02.12.2024
SCHUFA: Einmeldung rückständiger Forderungen als Datenschutzverstoß
Die Einmeldung bei Wirtschaftsauskunfteien (hier: der SCHUFA) kann gegen die Datenschutz-Grundverordnung (DS-GVO) verstoßen, wenn sich streitige Haupt- und Nebenforderungen nicht klar voneinander trennen lassen, also im Fall einer Vertragskündigung wegen Zahlungsverzugs eine undifferenzierte Gesamtsumme aus Rückständen und Nebenforderungen (zum Beispiel Zinsen, Verzugsschaden) gemeldet wird. Bei einer solch unrechtmäßigen Datenübermittlung durch einen Vertragspartner an die Wirtschaftsauskunftei kann der Schuldner den Widerruf der Übermittlung verlangen. Das hat das Oberlandesgericht (OLG) Schleswig-Holstein entschieden.
Der Kläger war 2014 mit seinen Abschlagszahlungen bei einem Energieversorger in Verzug geraten. Das Energieversorgungsunternehmen kündigte ihm daraufhin fristlos. In einer Schlussrechnung wurden dem Kläger Ende 2014 rund 530 Euro in Rechnung gestellt. Der Betrag umfasste ausweislich der Rechnung "anteiligen Paketverbrauch", Mahngebühr, Nichterfüllungsschaden, Überweisungsgebühr sowie einen "Saldo Vertragskonto". Ende 2014 forderte ein Inkassounternehmen rund 660 Euro vom Kläger. Weitere Zahlungsaufforderungen erfolgten in 2014 und 2017.
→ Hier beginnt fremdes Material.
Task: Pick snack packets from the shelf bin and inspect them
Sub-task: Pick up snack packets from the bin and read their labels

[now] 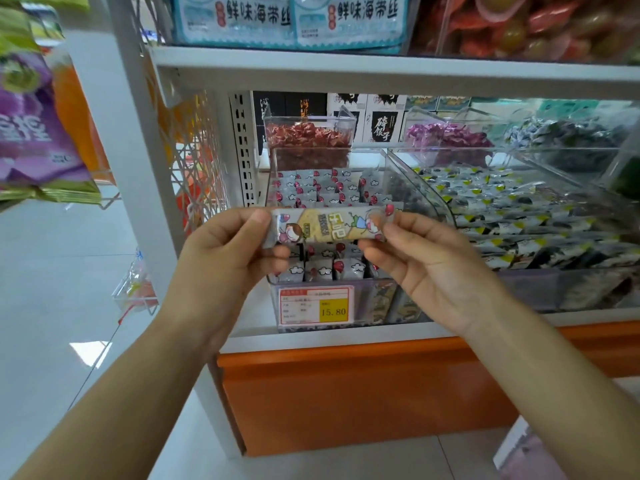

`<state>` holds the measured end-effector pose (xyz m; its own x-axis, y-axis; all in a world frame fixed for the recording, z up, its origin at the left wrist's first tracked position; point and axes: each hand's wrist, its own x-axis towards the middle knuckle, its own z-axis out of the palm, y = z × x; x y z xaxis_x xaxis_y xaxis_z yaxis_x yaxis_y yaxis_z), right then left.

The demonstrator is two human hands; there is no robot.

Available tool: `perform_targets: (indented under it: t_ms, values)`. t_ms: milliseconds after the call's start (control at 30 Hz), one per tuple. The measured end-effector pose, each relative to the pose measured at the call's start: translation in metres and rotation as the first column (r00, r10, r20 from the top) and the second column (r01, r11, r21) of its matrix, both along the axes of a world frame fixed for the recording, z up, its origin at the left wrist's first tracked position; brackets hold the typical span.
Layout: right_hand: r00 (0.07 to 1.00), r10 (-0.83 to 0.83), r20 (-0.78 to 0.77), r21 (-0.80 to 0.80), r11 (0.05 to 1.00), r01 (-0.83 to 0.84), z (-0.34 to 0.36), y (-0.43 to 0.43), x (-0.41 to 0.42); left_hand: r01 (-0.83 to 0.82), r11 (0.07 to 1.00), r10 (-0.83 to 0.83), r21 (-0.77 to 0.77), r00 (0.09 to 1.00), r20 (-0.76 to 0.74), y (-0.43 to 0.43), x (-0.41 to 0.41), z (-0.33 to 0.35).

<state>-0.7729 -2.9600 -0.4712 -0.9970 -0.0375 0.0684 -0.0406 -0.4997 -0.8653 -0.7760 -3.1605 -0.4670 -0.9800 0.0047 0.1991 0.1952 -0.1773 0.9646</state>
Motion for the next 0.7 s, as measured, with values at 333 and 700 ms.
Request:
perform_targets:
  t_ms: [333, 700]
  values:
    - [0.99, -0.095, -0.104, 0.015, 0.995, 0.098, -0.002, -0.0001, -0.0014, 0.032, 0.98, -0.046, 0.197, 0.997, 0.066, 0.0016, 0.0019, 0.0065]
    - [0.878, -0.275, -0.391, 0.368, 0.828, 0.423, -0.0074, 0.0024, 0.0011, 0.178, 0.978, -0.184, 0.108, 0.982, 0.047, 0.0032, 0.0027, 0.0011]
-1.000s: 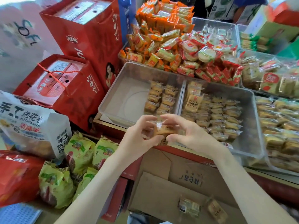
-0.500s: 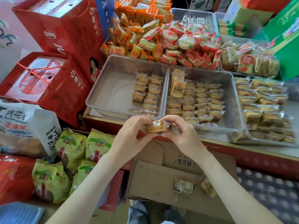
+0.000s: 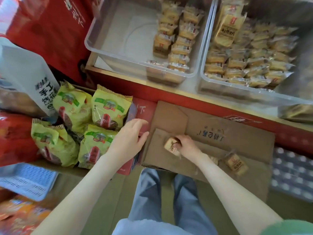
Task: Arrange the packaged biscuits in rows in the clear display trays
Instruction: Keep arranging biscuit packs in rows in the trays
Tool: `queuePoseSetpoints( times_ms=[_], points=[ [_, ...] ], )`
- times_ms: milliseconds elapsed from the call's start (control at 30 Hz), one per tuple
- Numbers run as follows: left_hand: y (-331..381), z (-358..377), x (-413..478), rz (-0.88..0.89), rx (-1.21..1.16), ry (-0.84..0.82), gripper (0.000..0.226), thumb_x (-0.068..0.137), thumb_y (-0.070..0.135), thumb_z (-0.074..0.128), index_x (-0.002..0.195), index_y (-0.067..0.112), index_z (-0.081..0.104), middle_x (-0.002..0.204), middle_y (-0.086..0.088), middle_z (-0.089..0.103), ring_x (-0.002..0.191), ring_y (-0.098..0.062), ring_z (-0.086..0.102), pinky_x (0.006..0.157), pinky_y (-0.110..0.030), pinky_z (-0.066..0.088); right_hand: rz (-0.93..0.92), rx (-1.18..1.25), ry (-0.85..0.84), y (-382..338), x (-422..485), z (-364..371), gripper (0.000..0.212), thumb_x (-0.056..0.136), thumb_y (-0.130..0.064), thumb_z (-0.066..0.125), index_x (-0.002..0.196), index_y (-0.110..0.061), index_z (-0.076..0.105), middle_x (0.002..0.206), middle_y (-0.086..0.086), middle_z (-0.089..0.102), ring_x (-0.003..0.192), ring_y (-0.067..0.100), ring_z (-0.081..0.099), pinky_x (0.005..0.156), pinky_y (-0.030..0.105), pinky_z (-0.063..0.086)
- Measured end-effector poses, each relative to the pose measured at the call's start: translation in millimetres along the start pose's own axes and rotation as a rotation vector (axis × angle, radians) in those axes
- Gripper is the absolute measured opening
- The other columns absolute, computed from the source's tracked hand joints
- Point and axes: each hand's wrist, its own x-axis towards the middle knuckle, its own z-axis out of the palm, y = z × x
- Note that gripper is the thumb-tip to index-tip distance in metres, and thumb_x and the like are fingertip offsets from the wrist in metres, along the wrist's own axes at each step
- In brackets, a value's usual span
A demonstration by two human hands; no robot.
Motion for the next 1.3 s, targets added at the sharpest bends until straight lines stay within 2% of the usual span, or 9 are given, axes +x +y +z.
queuePoseSetpoints(
  times_ms=[133, 300, 400, 600, 733, 900, 1133, 1233, 1300],
  points=[
    [-5, -13, 8, 0.082, -0.02, 0.117, 0.022, 0.095, 0.011, 0.056, 0.116, 0.006, 0.061, 0.113, -0.008, 0.063, 0.106, -0.022, 0.058, 0.088, -0.023, 0.045, -0.197, -0.176, 0.181, -32, -12, -13, 0.046, 0.1, -0.023, 0.049, 0.144, -0.01, 0.041, 0.14, 0.009, 0.048, 0.132, 0.027, 0.037, 0.111, 0.039, 0.032],
    [-2, -61, 63, 0.208, -0.025, 0.505, 0.027, 0.092, 0.009, 0.051, 0.112, -0.003, 0.063, 0.112, -0.015, 0.063, 0.106, -0.024, 0.053, 0.098, -0.028, 0.04, -0.868, -0.091, 0.824, -116, -36, -96, 0.026, 0.095, -0.007, 0.052, 0.118, 0.001, 0.063, 0.105, 0.009, 0.066, 0.101, 0.02, 0.055, 0.095, 0.024, 0.045],
    [-14, -86, 103, 0.155, 0.092, 0.561, 0.036, 0.093, 0.022, 0.053, 0.121, -0.001, 0.057, 0.125, -0.02, 0.058, 0.115, -0.033, 0.051, 0.104, -0.038, 0.034, -0.956, -0.261, 1.032, -154, -17, -154, 0.027, 0.093, -0.002, 0.054, 0.118, 0.005, 0.061, 0.1, 0.014, 0.066, 0.097, 0.024, 0.055, 0.094, 0.03, 0.047],
    [-41, -106, 157, 0.074, 0.331, 0.23, 0.071, 0.097, 0.065, 0.018, 0.148, 0.015, 0.025, 0.158, -0.019, 0.018, 0.146, -0.029, 0.007, 0.116, -0.044, -0.011, -0.413, -0.689, 0.213, -178, 62, -218, 0.05, 0.1, -0.032, 0.05, 0.147, -0.022, 0.038, 0.137, 0.006, 0.052, 0.124, 0.026, 0.043, 0.103, 0.038, 0.03],
    [-46, -108, 151, 0.12, 0.346, 0.141, 0.079, 0.096, 0.07, 0.008, 0.149, 0.019, 0.034, 0.161, -0.009, 0.007, 0.148, -0.025, -0.002, 0.116, -0.042, -0.016, -0.373, -0.915, 0.188, -195, 82, -210, 0.043, 0.095, -0.043, 0.046, 0.133, -0.023, 0.051, 0.124, 0.0, 0.062, 0.117, 0.022, 0.046, 0.097, 0.038, 0.026],
    [-43, -118, 152, 0.048, 0.271, 0.019, 0.088, 0.082, 0.076, -0.004, 0.156, 0.03, 0.011, 0.162, 0.004, -0.017, 0.142, -0.01, -0.033, 0.114, -0.04, -0.025, -0.373, -0.5, 0.283, -199, 73, -209, 0.022, 0.09, -0.036, 0.056, 0.107, -0.023, 0.055, 0.106, -0.001, 0.064, 0.103, 0.022, 0.056, 0.091, 0.032, 0.034],
    [-17, -135, 150, -0.099, -0.085, 0.043, 0.063, 0.098, 0.06, 0.028, 0.151, 0.025, 0.032, 0.157, 0.002, 0.031, 0.149, -0.012, 0.012, 0.119, -0.032, 0.001, -0.347, 0.273, 0.31, -193, 11, -234, 0.031, 0.093, -0.024, 0.058, 0.123, -0.032, 0.053, 0.111, -0.013, 0.058, 0.103, 0.007, 0.058, 0.083, 0.022, 0.051],
    [19, -148, 139, -0.179, -0.605, 0.104, 0.036, 0.102, 0.028, 0.05, 0.136, 0.02, 0.052, 0.126, 0.009, 0.06, 0.109, 0.005, 0.056, 0.095, -0.01, 0.04, -0.427, 0.46, 0.317, -189, -26, -246, 0.03, 0.094, -0.019, 0.058, 0.122, -0.029, 0.054, 0.115, -0.008, 0.062, 0.105, 0.006, 0.062, 0.083, 0.022, 0.055],
    [42, -157, 130, -0.203, -0.862, 0.153, 0.023, 0.1, 0.014, 0.053, 0.12, 0.013, 0.064, 0.11, 0.001, 0.071, 0.092, -0.005, 0.068, 0.087, -0.021, 0.054, -0.48, 0.572, 0.322, -187, -55, -251, 0.028, 0.095, -0.015, 0.058, 0.122, -0.026, 0.056, 0.112, -0.006, 0.066, 0.102, 0.004, 0.064, 0.084, 0.023, 0.055]
  ],
)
Im Jahr 2019 erwarb die Beklagte, ebenfalls ein Inkassounternehmen, die Forderung. Im Jahr 2020 und im Februar 2021 forderte die Beklagte den Kläger zur Zahlung auf. Sie wies jeweils auf die Möglichkeit der Einmeldung der Forderung bei der Schufa hin. Am 12.03.2021 veranlasste sie dann die Meldung der offenen Gesamtforderung als Negativeintrag bei der Schufa. 2022 mahnte sie erneut einen Betrag von rund 830 Euro beim Kläger an. Letzterer erhob im Oktober 2022 die Einrede der Verjährung. Dies wurde bei der Schufa registriert. Der Kläger verlangte sodann von der Beklagten erfolglos, den Negativeintrag bei der Schufa entfernen zu lassen. Verschiedene Unternehmen hatten ihm einen Vertragsschluss unter Berufung auf seine fehlende Bonität verweigert.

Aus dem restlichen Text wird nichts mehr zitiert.